Not if there's a "liquidity trap" and banks hold on to the cash rather then lend it out.  I think that's the implicit assumption most Keynesians are making when they talk about saving vs spending.
Not saying I agree with it, that's just the rationale.


Joined
May '10
Steve MacDonald

I have seen a multiplier effect from Government spending in developing countries, where infrastructure improvements liberates markets. I have never seen a multiplier work in a developed country.

I firmly believe that Govt. policies served to make the recession significantly worse.

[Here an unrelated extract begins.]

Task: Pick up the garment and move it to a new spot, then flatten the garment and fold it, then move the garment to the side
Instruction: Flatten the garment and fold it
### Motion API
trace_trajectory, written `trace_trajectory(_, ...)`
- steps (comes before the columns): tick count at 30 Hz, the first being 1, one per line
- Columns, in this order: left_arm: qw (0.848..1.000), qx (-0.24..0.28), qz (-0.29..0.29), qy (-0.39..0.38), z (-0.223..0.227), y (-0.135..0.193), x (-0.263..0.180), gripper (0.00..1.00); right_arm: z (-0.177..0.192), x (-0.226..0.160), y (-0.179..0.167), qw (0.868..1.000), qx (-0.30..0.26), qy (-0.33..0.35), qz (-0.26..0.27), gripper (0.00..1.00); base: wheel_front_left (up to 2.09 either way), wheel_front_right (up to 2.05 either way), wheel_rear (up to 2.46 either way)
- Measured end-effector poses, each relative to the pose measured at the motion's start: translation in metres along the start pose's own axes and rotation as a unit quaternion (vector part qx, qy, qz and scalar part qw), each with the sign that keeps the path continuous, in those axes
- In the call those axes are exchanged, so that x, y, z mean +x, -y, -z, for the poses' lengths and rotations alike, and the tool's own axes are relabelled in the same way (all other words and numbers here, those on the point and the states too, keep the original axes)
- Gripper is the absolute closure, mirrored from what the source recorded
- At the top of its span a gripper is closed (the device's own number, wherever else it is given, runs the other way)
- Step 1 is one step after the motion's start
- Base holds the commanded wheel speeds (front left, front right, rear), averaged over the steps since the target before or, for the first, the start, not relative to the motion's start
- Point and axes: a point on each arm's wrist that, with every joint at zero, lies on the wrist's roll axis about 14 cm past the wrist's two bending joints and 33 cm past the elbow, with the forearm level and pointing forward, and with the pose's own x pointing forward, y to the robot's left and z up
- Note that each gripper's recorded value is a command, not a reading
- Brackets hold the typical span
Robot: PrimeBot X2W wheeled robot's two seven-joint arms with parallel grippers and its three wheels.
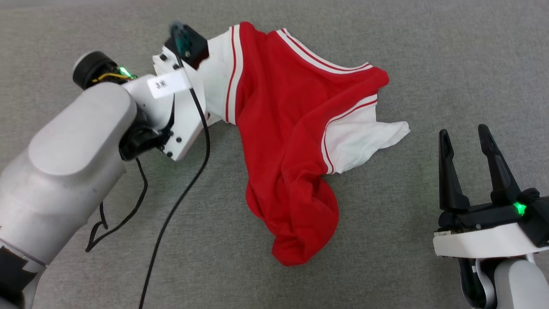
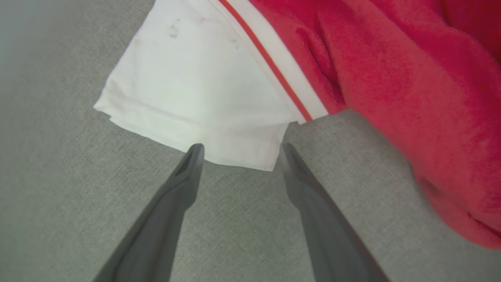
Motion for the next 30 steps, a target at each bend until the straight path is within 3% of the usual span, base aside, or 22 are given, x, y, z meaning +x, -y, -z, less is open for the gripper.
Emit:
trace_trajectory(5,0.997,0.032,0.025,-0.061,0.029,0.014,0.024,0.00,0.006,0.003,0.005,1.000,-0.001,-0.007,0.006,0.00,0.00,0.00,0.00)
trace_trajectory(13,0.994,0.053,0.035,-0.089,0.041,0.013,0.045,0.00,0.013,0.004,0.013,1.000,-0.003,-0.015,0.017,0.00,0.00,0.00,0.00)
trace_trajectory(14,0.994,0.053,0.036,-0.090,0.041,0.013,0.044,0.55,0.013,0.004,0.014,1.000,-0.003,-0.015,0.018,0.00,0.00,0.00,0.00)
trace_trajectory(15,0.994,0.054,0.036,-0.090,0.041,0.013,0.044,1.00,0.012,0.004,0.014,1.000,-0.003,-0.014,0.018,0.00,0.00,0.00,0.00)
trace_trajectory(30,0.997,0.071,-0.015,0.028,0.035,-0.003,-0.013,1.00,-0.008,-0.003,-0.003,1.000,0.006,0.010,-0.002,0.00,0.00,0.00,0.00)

- The financial repression used to make Govt. debt increases affordable, re-inflate the financial system and manipulate the markets, has been a virtual declaration of war on the middle class and pensioners.

- Massive increases in regulation have served to increase business cost and decrease market attractiveness. Ditto with tax policy. Uncertainty as to other insane policies have had a further dampening affect. 

- The war against cheap energy has also had a directly unfavorable cost impact on the economy and served to hold back employment.

To be fair, this was a balance sheet recession that would normally require a deflationary period that would break the rubber band. However the Govt. has managed to do pretty much the exact opposite of what was required to restore economic health. 

Joseph Eagar
Joined
Oct '10
Joseph Eagar

I'm not sure why anyone would try and sell the stimulus.  Whether or not it worked is frankly besides the point--the public hates it.  On the topic of its efficacy, Obama basically bet that monetary policy had reached its limits.  In such situations, fiscal stimulus in theory becomes very effective.  But they were wrong; monetary policy still had a ways to go, and the market reacted to the stimulus by freaking out and delaying investment and consumption decisions.

I think it is true that if monetary policy is truly maxed out, you are so screwed that fiscal stimulus temporarily helps.  But that wasn't the case, and I want to emphasize that it would be temporary.